Analysis of early hemorrhage from pancreaticojejunal anastomosis after pancreaticoduodenectomy
10.3760/cma.j.cn115396-20230601-00156
- VernacularTitle:胰十二指肠切除术后胰肠吻合口源性早期出血分析
- Author:
Shangsheng LI
1
;
Peng LI
;
Jianhua DING
;
Wenbing SUN
;
Xiangtao WANG
Author Information
1. 滨州市第二人民医院肝胆胰脾外科,滨州 256800
- Keywords:
Pancreaticoduodenectomy;
Early diagnosis;
Postoperative hemorrhage;
Pancreaticojejunal anastomosis;
Pancreaticojejunostomy;
Digestive tract reconstruction
- From:
International Journal of Surgery
2023;50(6):394-396,F2
- CountryChina
- Language:Chinese
-
Abstract:
Objective:To explore the therapeutic experience of early postoperative hemorrhage (EPOH) from pancreaticojejunal anastomosis after pancreaticoduodenectomy (PD).Methods:A retrospective review was conducted to summarize the clinical data of a typical case of EPOH from pancreaticojejunal anastomosis after PD in Binzhou Second People′s Hospital, and the main causes and treatment of EPOH were analyzed.Results:Due to reasons such as the slender pancreatic duct, the pancreatic duct was not found after twice transections of the pancreas during the surgery.

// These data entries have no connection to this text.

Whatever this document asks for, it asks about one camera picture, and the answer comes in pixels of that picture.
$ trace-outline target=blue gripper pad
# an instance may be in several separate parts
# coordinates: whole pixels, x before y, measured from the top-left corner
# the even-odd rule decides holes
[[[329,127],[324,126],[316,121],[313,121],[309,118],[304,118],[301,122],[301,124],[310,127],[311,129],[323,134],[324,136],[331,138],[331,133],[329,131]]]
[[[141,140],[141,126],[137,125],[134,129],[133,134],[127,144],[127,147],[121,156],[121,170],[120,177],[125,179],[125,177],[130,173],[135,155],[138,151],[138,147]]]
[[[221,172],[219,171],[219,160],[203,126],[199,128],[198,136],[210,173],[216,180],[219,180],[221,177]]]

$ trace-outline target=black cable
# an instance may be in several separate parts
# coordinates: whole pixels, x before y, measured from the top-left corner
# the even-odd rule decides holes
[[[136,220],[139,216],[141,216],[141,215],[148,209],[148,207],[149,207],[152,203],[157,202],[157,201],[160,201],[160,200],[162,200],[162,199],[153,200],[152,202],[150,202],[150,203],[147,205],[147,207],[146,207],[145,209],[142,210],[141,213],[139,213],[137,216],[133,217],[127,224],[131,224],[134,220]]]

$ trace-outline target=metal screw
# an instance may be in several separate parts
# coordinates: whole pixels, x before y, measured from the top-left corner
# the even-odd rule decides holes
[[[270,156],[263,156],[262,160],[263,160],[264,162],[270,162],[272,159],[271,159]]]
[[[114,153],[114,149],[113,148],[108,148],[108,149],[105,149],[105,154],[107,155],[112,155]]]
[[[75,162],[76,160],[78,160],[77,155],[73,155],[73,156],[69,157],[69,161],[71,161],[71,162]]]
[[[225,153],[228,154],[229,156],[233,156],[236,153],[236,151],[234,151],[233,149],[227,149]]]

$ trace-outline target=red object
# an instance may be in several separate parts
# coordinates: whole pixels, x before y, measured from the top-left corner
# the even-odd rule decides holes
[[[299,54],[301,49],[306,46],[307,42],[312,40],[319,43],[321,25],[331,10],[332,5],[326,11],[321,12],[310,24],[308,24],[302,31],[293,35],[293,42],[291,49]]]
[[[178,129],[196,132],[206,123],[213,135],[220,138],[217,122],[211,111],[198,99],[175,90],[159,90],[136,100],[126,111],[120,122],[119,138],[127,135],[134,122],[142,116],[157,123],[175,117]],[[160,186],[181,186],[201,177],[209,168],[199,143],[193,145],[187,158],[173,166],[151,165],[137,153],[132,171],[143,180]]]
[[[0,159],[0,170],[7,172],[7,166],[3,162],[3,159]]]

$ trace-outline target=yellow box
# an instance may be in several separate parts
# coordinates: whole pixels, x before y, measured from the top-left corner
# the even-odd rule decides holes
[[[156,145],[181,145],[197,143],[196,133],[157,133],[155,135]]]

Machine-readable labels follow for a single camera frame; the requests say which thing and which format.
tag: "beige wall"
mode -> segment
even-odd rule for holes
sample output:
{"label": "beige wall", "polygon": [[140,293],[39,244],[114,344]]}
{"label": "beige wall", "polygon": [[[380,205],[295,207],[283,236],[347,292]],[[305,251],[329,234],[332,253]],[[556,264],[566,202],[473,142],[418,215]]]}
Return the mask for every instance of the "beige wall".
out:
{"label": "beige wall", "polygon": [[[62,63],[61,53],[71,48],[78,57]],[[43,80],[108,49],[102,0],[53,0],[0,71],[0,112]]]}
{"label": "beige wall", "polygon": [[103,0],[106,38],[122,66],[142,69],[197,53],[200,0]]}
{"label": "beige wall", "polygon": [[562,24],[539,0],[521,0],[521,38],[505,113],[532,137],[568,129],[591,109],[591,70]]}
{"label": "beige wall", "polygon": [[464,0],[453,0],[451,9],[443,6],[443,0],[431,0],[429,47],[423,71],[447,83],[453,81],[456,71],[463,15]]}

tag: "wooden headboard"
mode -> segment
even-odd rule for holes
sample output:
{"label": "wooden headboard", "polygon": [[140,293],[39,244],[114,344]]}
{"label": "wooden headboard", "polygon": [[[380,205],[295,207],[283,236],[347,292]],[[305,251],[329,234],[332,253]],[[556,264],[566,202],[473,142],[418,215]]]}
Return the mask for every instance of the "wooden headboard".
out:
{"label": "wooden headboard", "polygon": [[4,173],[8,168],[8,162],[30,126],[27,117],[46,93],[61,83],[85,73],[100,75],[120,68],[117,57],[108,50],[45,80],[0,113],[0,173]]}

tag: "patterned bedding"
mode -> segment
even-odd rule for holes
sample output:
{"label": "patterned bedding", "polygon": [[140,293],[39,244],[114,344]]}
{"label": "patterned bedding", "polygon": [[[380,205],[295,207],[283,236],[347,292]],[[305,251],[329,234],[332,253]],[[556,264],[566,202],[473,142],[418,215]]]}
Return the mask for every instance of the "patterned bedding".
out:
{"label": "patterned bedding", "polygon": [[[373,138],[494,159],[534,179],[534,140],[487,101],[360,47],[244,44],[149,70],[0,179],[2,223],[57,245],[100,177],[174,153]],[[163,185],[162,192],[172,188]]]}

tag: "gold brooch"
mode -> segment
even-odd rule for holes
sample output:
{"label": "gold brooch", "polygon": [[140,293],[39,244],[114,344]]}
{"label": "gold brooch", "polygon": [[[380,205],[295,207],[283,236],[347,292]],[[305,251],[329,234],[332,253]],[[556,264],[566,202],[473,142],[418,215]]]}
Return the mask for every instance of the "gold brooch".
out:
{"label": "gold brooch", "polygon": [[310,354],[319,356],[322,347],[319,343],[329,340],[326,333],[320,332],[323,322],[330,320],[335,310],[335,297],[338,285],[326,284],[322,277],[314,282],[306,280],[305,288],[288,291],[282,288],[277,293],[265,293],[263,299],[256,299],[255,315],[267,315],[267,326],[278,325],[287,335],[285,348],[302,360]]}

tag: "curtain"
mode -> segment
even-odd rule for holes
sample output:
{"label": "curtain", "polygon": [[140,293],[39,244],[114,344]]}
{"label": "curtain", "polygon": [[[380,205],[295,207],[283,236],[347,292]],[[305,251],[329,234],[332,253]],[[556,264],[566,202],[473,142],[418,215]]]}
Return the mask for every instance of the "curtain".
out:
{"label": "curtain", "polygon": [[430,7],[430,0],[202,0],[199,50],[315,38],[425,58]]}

To prevent poor pancreatic fluid drainage and related complications, the pancreatic stump was not effectively sutured, and a vertical mattress suture method was used for the pancreaticojejunal anastomosis. The patient developed severe EPOH on the surgery day. Due to the fact that the digestive tract reconstruction was a biliary pancreatic separation method, the cause of EPOH was diagnosed from pancreaticojejunal anastomosis through imaging and endoscopy. After active medical treatment, the patient recovered and was discharged.Conclusion:For the treatment of pancreatic stump after PD, precise suturing should be performed on the stump while ensuring smooth pancreatic duct drainage, in order to avoid EPOH from pancreaticojejunal anastomosis to the greatest extent possible.